Your answer should be a faithful copy of the entire listing.
*** Opening of Data ***
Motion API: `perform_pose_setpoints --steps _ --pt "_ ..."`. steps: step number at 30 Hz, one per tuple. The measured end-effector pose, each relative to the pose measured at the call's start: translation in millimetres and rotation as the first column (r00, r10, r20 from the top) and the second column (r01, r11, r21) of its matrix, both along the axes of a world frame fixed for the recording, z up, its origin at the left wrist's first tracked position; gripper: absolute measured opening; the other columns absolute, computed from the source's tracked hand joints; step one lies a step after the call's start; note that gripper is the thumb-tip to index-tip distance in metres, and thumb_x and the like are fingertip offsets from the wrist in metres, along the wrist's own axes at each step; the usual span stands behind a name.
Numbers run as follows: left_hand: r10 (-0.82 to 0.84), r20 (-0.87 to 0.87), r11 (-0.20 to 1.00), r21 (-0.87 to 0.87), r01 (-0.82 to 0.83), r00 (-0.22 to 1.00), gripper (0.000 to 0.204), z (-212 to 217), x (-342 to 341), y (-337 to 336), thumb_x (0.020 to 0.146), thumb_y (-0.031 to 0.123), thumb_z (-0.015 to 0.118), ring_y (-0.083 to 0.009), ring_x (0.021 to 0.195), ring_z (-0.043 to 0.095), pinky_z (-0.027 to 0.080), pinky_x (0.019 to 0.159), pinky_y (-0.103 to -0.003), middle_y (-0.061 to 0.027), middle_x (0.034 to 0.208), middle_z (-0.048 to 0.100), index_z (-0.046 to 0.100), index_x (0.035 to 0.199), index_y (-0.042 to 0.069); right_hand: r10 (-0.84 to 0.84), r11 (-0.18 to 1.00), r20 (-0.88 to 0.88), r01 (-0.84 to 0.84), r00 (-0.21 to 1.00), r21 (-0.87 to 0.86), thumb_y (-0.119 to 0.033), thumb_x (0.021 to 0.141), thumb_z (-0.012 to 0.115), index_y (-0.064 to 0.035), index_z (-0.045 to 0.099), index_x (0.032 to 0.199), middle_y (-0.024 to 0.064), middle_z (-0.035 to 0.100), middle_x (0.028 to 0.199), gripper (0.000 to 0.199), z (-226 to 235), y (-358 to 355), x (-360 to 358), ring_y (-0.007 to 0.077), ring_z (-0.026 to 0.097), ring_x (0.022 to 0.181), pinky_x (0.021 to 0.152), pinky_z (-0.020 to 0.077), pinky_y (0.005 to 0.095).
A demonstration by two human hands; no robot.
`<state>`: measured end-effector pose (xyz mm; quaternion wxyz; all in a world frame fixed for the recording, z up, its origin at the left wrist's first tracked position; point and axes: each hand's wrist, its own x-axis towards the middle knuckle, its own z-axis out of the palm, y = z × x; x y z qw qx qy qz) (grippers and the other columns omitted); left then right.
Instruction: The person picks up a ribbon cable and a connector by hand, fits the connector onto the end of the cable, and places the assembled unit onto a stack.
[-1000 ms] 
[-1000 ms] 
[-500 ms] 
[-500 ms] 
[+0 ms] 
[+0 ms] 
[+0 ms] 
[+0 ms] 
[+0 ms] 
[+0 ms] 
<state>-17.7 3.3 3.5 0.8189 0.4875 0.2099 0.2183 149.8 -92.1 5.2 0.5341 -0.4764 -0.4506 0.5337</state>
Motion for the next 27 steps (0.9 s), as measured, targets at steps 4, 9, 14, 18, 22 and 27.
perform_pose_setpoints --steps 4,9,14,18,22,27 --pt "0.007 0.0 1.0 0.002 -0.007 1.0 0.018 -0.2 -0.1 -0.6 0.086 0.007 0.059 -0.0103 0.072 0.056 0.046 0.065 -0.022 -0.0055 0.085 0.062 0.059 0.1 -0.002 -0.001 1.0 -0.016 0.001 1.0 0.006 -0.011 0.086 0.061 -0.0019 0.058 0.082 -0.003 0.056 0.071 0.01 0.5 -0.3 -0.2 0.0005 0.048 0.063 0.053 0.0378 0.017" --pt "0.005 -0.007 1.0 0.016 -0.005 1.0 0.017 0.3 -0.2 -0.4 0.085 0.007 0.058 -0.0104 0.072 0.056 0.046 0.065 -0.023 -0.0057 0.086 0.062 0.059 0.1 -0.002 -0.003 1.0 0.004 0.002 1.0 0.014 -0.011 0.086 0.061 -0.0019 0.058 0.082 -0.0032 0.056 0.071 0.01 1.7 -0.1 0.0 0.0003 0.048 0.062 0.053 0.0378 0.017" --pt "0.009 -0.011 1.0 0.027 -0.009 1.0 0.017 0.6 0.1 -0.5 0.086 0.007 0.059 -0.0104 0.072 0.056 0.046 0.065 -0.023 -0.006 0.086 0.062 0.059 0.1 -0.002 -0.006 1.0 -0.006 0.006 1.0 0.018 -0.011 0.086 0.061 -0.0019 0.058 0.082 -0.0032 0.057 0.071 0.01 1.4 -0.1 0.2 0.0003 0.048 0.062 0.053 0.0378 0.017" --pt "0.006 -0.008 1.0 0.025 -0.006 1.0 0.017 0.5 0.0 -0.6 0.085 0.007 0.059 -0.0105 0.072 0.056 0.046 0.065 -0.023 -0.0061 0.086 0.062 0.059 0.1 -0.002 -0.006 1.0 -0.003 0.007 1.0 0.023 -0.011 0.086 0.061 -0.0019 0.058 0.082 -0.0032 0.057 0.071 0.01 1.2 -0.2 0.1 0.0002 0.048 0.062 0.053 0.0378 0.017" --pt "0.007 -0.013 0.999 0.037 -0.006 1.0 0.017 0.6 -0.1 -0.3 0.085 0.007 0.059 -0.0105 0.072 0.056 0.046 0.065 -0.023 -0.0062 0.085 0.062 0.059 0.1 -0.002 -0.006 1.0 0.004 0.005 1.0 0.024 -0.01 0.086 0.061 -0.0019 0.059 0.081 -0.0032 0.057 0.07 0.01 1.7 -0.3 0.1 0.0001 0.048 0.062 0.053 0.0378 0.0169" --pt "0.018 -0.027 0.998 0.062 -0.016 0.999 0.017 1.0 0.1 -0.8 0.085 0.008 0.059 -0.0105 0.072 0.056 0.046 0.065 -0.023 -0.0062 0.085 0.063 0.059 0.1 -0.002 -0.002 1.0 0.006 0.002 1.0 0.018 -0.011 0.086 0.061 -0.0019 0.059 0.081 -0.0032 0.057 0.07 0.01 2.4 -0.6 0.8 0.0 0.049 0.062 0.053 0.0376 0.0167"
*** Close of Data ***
- **The answer**:
Motion API: `perform_pose_setpoints --steps _ --pt "_ ..."`. steps: step number at 30 Hz, one per tuple. The measured end-effector pose, each relative to the pose measured at the call's start: translation in millimetres and rotation as the first column (r00, r10, r20 from the top) and the second column (r01, r11, r21) of its matrix, both along the axes of a world frame fixed for the recording, z up, its origin at the left wrist's first tracked position; gripper: absolute measured opening; the other columns absolute, computed from the source's tracked hand joints; step one lies a step after the call's start; note that gripper is the thumb-tip to index-tip distance in metres, and thumb_x and the like are fingertip offsets from the wrist in metres, along the wrist's own axes at each step; the usual span stands behind a name.
Numbers run as follows: left_hand: r10 (-0.82 to 0.84), r20 (-0.87 to 0.87), r11 (-0.20 to 1.00), r21 (-0.87 to 0.87), r01 (-0.82 to 0.83), r00 (-0.22 to 1.00), gripper (0.000 to 0.204), z (-212 to 217), x (-342 to 341), y (-337 to 336), thumb_x (0.020 to 0.146), thumb_y (-0.031 to 0.123), thumb_z (-0.015 to 0.118), ring_y (-0.083 to 0.009), ring_x (0.021 to 0.195), ring_z (-0.043 to 0.095), pinky_z (-0.027 to 0.080), pinky_x (0.019 to 0.159), pinky_y (-0.103 to -0.003), middle_y (-0.061 to 0.027), middle_x (0.034 to 0.208), middle_z (-0.048 to 0.100), index_z (-0.046 to 0.100), index_x (0.035 to 0.199), index_y (-0.042 to 0.069); right_hand: r10 (-0.84 to 0.84), r11 (-0.18 to 1.00), r20 (-0.88 to 0.88), r01 (-0.84 to 0.84), r00 (-0.21 to 1.00), r21 (-0.87 to 0.86), thumb_y (-0.119 to 0.033), thumb_x (0.021 to 0.141), thumb_z (-0.012 to 0.115), index_y (-0.064 to 0.035), index_z (-0.045 to 0.099), index_x (0.032 to 0.199), middle_y (-0.024 to 0.064), middle_z (-0.035 to 0.100), middle_x (0.028 to 0.199), gripper (0.000 to 0.199), z (-226 to 235), y (-358 to 355), x (-360 to 358), ring_y (-0.007 to 0.077), ring_z (-0.026 to 0.097), ring_x (0.022 to 0.181), pinky_x (0.021 to 0.152), pinky_z (-0.020 to 0.077), pinky_y (0.005 to 0.095).
A demonstration by two human hands; no robot.
`<state>`: measured end-effector pose (xyz mm; quaternion wxyz; all in a world frame fixed for the recording, z up, its origin at the left wrist's first tracked position; point and axes: each hand's wrist, its own x-axis towards the middle knuckle, its own z-axis out of the palm, y = z × x; x y z qw qx qy qz) (grippers and the other columns omitted); left then right.
Instruction: The person picks up a ribbon cable and a connector by hand, fits the connector onto the end of the cable, and places the assembled unit onto a stack.
[-1000 ms] 
[-1000 ms] 
[-500 ms] 
[-500 ms] 
[+0 ms] 
[+0 ms] 
[+0 ms] 
[+0 ms] 
[+0 ms] 
[+0 ms] 
<state>-17.7 3.3 3.5 0.8189 0.4875 0.2099 0.2183 149.8 -92.1 5.2 0.5341 -0.4764 -0.4506 0.5337</state>
Motion for the next 27 steps (0.9 s), as measured, targets at steps 4, 9, 14, 18, 22 and 27.
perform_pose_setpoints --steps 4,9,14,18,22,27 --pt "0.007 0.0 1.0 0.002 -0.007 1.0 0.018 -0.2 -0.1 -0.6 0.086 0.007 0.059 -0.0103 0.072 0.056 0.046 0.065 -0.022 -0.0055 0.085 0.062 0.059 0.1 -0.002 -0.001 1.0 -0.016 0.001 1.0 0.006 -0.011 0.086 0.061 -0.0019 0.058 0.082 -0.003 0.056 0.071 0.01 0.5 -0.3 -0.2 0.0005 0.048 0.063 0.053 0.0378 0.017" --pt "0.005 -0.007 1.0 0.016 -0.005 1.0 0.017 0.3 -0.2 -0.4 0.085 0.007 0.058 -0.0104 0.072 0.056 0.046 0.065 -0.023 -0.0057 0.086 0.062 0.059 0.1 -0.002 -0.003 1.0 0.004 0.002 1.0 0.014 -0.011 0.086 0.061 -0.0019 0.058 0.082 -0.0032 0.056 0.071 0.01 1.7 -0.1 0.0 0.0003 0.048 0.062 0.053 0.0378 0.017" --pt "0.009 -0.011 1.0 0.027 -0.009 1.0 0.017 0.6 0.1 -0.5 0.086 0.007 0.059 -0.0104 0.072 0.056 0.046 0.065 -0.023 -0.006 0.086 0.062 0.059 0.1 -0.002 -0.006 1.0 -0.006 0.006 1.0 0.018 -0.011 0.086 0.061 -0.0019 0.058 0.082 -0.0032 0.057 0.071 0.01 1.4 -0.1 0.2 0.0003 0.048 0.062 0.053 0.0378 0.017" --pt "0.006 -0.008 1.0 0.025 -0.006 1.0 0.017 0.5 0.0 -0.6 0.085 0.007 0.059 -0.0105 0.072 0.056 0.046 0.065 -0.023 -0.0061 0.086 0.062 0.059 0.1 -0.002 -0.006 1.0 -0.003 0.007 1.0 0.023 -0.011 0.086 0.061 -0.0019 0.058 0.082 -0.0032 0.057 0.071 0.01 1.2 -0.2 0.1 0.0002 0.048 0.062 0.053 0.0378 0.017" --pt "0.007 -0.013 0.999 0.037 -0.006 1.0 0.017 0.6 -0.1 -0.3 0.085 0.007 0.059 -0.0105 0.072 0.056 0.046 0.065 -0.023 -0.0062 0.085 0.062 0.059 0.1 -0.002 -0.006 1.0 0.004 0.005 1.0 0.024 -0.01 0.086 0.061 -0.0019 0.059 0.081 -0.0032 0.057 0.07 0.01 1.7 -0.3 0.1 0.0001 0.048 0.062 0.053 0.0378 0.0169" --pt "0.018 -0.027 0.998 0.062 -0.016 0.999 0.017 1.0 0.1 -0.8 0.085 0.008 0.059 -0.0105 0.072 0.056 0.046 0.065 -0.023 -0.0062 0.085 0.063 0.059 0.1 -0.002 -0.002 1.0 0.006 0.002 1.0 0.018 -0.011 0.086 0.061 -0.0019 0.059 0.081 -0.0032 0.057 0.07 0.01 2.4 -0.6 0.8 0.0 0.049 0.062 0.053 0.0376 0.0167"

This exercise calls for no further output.